第734章 必要犧牲 誓奪宛城
在知道糜暘的真實目的後,現在張郃的頭腦猶如一團亂麻。
張郃不禁聯想起,上一次他與糜暘會面時的情景。
聯想起往昔後,張郃抬頭用混亂的眼神看向糜暘,他開口問道:
“大司馬一開始派石苞前往永安,爲的就是今日?”
面對張郃的疑問,糜暘覺得現在再沒有瞞着張郃的必要,所以他點了點頭。
可糜暘的這一點頭,更讓張郃混亂了起來。
張郃是熱愛分析謀略的人。
現在他的這個愛好,卻徹底帶亂了他的思緒。
“讓石苞前往永安,讓天下人都知道您必支援永安的決心。
這樣一來,陸遜就不敢大意,而爲了最大程度保證永安無憂,他就會聯繫曹休出兵。
曹休一旦出兵,大司馬您就有了率軍北上的緣由,您的這個舉動,在陸遜看來,也只會認爲這是您的無奈之舉,而不是會想到這是您計劃中的一環。

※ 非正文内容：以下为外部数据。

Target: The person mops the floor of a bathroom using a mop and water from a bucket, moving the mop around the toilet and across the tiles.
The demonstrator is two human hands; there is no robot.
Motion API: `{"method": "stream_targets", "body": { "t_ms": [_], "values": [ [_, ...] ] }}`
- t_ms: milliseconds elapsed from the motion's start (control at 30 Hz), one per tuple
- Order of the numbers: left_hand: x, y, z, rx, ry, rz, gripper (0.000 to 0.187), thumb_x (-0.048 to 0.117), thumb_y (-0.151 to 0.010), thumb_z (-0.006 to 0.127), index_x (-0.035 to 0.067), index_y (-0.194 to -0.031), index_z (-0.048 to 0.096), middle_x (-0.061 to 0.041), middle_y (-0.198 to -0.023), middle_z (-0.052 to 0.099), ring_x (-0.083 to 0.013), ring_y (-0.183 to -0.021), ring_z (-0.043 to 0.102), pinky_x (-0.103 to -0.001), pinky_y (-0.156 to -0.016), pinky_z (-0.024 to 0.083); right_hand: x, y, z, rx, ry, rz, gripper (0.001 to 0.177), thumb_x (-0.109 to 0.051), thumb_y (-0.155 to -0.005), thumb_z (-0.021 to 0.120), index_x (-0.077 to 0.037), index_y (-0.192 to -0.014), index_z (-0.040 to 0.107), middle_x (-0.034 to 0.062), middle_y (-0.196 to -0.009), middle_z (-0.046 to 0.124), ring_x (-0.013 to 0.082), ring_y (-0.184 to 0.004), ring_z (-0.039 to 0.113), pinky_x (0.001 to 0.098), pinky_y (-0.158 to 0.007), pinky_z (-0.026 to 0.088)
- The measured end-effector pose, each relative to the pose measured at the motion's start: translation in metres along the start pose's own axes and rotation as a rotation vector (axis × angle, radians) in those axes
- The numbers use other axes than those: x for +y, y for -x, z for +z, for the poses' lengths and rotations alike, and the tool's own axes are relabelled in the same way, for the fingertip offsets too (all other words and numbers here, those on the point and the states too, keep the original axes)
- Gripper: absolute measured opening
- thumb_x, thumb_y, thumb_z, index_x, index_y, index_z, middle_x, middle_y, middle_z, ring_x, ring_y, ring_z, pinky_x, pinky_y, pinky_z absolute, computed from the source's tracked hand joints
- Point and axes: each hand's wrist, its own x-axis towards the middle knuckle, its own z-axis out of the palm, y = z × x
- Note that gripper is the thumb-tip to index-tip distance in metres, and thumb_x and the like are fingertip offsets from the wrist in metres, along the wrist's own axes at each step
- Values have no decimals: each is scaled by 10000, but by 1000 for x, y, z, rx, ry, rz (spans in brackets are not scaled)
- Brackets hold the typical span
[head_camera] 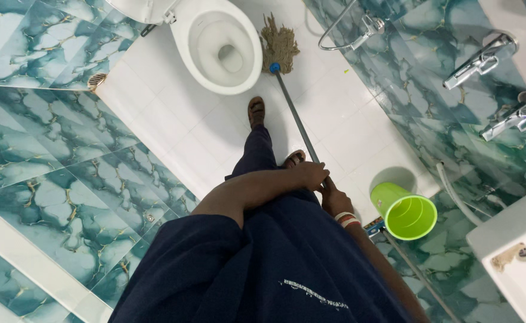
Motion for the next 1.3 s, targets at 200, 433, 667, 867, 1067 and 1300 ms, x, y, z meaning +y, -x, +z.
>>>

待您率軍抵達義陽郡後,您見曹休無求戰之心,便想着化被動爲主動,以拿下博望爲破局的關鍵。
因爲您知道博望一丟,曹叡必定惶恐。
這時候的曹叡,就猶如前段時間的陸遜。
爲了保證許昌萬無一失,曹叡也會學陸遜一般,以吳軍爲外援。
只要事情發展到這一步,陸遜就會有很大可能,率軍主動襲擊荊州腹地,從而被您找到擊破之機!”
張郃一句句的將糜暘的全幅盤算給講清楚。
待講清楚後,張郃緊緊盯着糜暘,他下意識不可置信地說道:
“脣亡齒寒,是春秋流傳下來的至理,早已經深入人心。
而您就是想利用這一至理,來達到誘吳軍深入的目的。
大司馬,您對人心的把握,真是令人歎爲觀止。”
隨着說出糜暘的全幅盤算,張郃的思緒也漸漸恢復正常。
而張郃的思緒恢復正常後,他對糜暘展現出的謀略,真的有五體投地之感。
以一座永安城爲契機,又以人心爲基礎,糜暘謀劃出了一盤,足以讓吳軍步入死地的棋局。
這樣的智慧,這樣的氣魄,如何能不讓張郃拜服。
但張郃卻還是有一點不解。
“人心向來多變,要是陸遜與曹叡,不按照大司馬您的設想去做呢?”
雖說脣亡齒寒是至理,曹叡與陸遜也不是愚鈍之人,但正如張郃所說的那般,人心多變。
沒人能保證糜暘事前的推想一定都會成真。
萬一要是某一個環節出了差錯呢?
聽到張郃的疑問後,糜暘笑了一聲說道:
“對大漢來說,縱使曹叡與陸遜不按孤的設想去做,又會有甚麼損失呢?
要是陸遜不向曹休求援,那麼孤便可專力向東。
東吳水軍雖然難戰,但孤亦並非不敢戰。